Nie było cię na moich urodzinach. No dobra, to były urodziny Davida Matthewsa, z okazji których specjalnie kupiłem jego winyla i zaprosiłem ludzi do mieszkania, na wspólne słuchanie.  Niektórym musiałem powiedzieć, że to moje urodziny, innym, że umieram, jeszcze innym, że to ostatnie spotkanie przed moim wyjazdem na stypendium do Stanów. Wynikło z tego kilka sprzeczek i nieporozumień, ale romantyczno-wieloznaczne lub banalnie jednowymiarowe, proste piosenki solenizanta szybko je wszystkie zneutralizowały. Nie było cię na moich urodzinach, pewnie powinienem to rozumieć wyraźnie: nie chciałaś przychodzić. 

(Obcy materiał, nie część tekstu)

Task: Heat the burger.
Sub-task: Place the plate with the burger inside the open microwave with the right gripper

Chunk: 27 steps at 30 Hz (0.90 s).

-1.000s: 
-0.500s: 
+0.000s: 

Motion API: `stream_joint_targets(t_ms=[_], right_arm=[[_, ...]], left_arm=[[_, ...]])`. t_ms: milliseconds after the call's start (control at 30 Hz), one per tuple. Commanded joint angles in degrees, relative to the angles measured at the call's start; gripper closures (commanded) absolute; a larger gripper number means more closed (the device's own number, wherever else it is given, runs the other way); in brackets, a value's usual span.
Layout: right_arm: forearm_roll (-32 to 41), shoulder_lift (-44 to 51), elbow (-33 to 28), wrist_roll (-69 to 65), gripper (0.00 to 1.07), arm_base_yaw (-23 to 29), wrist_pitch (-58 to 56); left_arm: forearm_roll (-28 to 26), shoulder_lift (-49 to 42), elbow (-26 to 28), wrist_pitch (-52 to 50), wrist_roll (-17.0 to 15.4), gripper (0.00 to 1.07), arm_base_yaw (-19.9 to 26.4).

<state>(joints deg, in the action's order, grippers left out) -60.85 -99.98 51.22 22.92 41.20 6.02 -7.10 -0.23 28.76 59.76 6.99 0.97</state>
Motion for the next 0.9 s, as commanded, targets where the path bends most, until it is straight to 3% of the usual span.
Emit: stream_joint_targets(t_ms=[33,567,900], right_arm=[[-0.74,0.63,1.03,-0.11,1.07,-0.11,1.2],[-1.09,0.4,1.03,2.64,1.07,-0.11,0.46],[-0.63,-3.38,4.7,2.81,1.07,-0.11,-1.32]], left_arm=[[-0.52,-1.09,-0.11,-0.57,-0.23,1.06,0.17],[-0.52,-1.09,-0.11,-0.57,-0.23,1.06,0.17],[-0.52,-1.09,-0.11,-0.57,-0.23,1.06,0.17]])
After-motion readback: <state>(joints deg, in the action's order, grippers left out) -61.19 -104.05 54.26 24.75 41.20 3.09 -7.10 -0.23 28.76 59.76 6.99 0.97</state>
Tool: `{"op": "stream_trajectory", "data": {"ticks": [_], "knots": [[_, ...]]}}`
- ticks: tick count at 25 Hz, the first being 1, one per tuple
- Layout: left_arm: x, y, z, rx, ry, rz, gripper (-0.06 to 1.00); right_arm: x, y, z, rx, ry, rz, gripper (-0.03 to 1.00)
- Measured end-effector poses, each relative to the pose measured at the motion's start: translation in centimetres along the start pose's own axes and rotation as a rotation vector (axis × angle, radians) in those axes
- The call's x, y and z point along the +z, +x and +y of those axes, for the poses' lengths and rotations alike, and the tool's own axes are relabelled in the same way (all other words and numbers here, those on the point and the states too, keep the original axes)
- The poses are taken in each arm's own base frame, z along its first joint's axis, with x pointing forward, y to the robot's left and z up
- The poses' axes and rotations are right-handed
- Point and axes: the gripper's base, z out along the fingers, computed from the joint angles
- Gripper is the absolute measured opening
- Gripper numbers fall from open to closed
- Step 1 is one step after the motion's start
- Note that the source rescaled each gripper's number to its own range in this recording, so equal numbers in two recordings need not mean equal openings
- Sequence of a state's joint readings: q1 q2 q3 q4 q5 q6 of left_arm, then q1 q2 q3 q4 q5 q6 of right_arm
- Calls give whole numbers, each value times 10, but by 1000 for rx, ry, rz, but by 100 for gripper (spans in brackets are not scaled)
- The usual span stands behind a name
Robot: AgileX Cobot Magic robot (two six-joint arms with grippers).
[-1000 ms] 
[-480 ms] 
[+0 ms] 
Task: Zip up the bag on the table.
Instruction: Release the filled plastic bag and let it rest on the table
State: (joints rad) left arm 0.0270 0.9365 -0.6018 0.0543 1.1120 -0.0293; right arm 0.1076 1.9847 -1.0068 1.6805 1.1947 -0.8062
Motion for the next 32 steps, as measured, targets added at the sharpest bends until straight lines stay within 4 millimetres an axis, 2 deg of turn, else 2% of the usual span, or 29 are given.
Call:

Pewnie wcale ci się nie podobają aranżacje i melodie, proste słowa, w jakich Matthews wkrada się uszami do serc fanów na całym świecie. Można powiedzieć, że indywidualizacja odbioru, że każdy zbiera śmieci kultury jak liście na ściółce, przechadzając się po lesie, wszystkie te liście, na których kiedykolwiek staliśmy, mamy w kieszeni. W razie jakbyśmy się w tym lesie spotkali albo zobaczyli między niedopuszczającymi światła drzewami i zdecydowali porównać nasze kolekcje. O kurwa! Zoba! Masz liści prawie tyle samo! – powiedziałbym przestawiając standardową kolejność wyrazów. Ale poza tym, że każdy z nas, ja, ty, on, ona, ono, gruby czy rudy mamy podobne ilości liści – śmieci kulturowych – zainteresowań – muzycznych wykonawców na liście w laście, poza tym wszystkim nic nas nie łączy. Żaden liść nie jest taki sam. Nie ma wspólnych punktów ani identycznych linii papilarnych. Z drugiej strony, pewnie wcale nie obchodzisz urodzin. Niczyich. Nawet liści ze swojej kolekcji. Właściwie to może masz do nich zupełnie obojętny stosunek. Do liści – książek, liści – piosenek, liści –ludzi.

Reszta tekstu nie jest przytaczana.